“楚南。”
周大熊拽了拽我衣服,我轉頭瞧去,就發現他看著旁邊的兵馬傭,臉色變得慘白,很詫異的眼神,露出抹濃濃的懼意。
“怎麼回事?”看到嚇成這樣,讓我感到錯愕。
周大熊咽咽口水道:“不知道是不是錯覺,我剛才看到那個兵馬傭,睜開眼對我笑了笑。”
說著,他就伸手指了指。
周大熊說的兵馬傭,是個兩米高左右,騎著一頭狼有兵馬傭。
那頭狼異常高大,形狀怪異,竟然長著兩個頭。
打量眼,我就不以為然道:“這些是用泥土陶製出來的,怎麼可能會睜眼對你笑?大熊叔你肯定是看花眼了。”
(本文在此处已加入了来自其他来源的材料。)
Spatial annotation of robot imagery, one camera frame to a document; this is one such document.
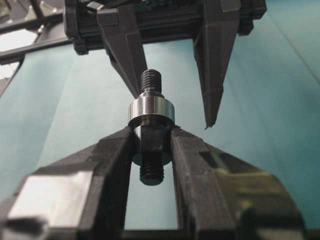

又看眼騎雙頭狼的兵馬傭,確定沒任何異常,周大熊鬆口氣笑道:“可能是我大緊張了。”
沒有耽擱,我們繼續走。
但是我們卻沒注意到,就是剛才那個騎著雙頭狼的兵馬傭,猛然就睜開了雙眼,那眼睛猩紅而冰冷,看著我們的背影,便揚起嘴角,露出抹很邪惡的笑容。
砰——
而我們剛走了七八米遠,黑暗而寂靜的甬道,突然響起了砰砰的撞擊聲。
這讓我嚇了跳,連忙拿起手電筒,朝聲音傳來的方向照去。
頓時間,就看到甬道的牆壁在砰砰的響,就像有人在撞擊牆壁,響起了很刺耳的聲音,在甬道內轟隆隆的迴盪。
“這…這是什麼情況?”
鬧出這麼大的動靜,周大熊又緊張起來,連忙就躲到了我身後,邊對我倒吸口冷氣說道:“楚南,牆壁咋會自己砰砰的響啊,這是鬧邪了嘛?。
“我也不清楚。”
但我看著那扇牆壁,臉上神色同樣變得凝重起來。
未知的危險,往往最可怕。
更何況,我仔細掃了眼,並沒有發現任何的異常。
轟隆!
就在此刻,砰砰響的牆壁突然龜裂,轟然就崩塌了下來,露出來一個漆黑的洞口。
牆壁崩塌,露出來一個漆黑的洞口,這變故讓我們始料不及,嚇得周大熊額頭直冒冷汗,腿軟手軟站都站不穩,就他還是周家盜門的傳人,還不如我這個毛頭小子,說出去都丟他們周家的顏面啊。
而我目露精光掃了眼,便揚起嘴角冷笑起來,這時候已經注意到,是什麼東西將洞口打穿的了。
是兩隻穿山甲,渾身都是金色的,有一大一小。
而它們是用鋒利的爪牙,將石洞刨空,挖出來的一個洞口。